= Clarion Alley =

Street in San Francisco

Clarion Alley is a small street between Mission and Valencia Streets and 17th and 18th Streets in the Mission District in San Francisco, California. It is notable for the murals painted by the Clarion Alley Mural Project.

== History ==
Originally called "Cedar Lane," the alley's name was changed around the turn of the twentieth century to Clarion Alley. The street is notable for community and arts activity, including the Clarion Alley Mural Project, the American Indian Center and Promotoras Latinas Comunitarias de Salud.

== 47 Clarion ==
The warehouse at 47 Clarion was originally known as the Woodmen Building with the main door at 3345 17th Street. It was an IWW meeting hall, where Tom Mooney once attempted to organize railway workers. Later, it was home to artists and musicians from at least the early sixties through 2002. Notable residents included Terry Riley, The Cockettes, Lise Swenson of Artists' Television Access, and two of the artists, Rigo 23 and Aaron Noble, who were founding members of the Clarion Alley Mural Project. 47 Clarion was demolished in 2001, and a parking lot for the condominium project on 17th Street replaced it. It became a symbol of the neighborhood's gentrification.

== Murals ==

Since 1992, the alley has been covered in murals painted by the Clarion Alley Mural Project.
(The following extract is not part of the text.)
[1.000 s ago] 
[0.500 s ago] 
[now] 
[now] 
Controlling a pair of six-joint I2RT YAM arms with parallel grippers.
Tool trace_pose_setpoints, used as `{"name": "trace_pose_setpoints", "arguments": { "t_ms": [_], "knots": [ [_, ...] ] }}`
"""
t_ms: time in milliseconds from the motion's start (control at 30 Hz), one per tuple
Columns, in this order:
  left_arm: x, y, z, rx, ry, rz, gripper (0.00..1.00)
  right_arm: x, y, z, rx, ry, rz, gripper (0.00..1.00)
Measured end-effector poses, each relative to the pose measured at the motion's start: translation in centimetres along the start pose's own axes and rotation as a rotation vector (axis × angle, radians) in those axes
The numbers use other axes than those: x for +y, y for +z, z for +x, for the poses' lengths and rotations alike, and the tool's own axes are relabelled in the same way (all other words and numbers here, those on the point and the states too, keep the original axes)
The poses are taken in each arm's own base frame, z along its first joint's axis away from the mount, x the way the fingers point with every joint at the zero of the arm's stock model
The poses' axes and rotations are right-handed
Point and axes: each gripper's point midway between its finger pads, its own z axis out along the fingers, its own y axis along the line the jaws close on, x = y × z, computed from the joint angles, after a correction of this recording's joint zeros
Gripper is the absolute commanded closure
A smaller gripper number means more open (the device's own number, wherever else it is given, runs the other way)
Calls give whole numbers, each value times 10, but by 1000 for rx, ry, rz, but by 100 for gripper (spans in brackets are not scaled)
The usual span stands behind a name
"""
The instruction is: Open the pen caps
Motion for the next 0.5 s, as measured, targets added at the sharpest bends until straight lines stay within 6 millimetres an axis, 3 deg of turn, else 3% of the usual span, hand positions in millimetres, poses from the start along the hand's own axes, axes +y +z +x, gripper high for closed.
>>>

Alley residents Noble and Rigo together painted the mural "Superhero Warehouse" showing a series of depressed superheroes on the warehouse's side, as a contribution to the mural project. Another of the early murals, painted by Scott Williams after research done by Fred Rinne, depicted native animals of the Mission District.

== Dog Days ==
Clarion Alley was featured in the opening chapter of the fiction novel Dog Days by John Levitt. The main character is ambushed by evil forces that animate one of the murals into a monstrous force.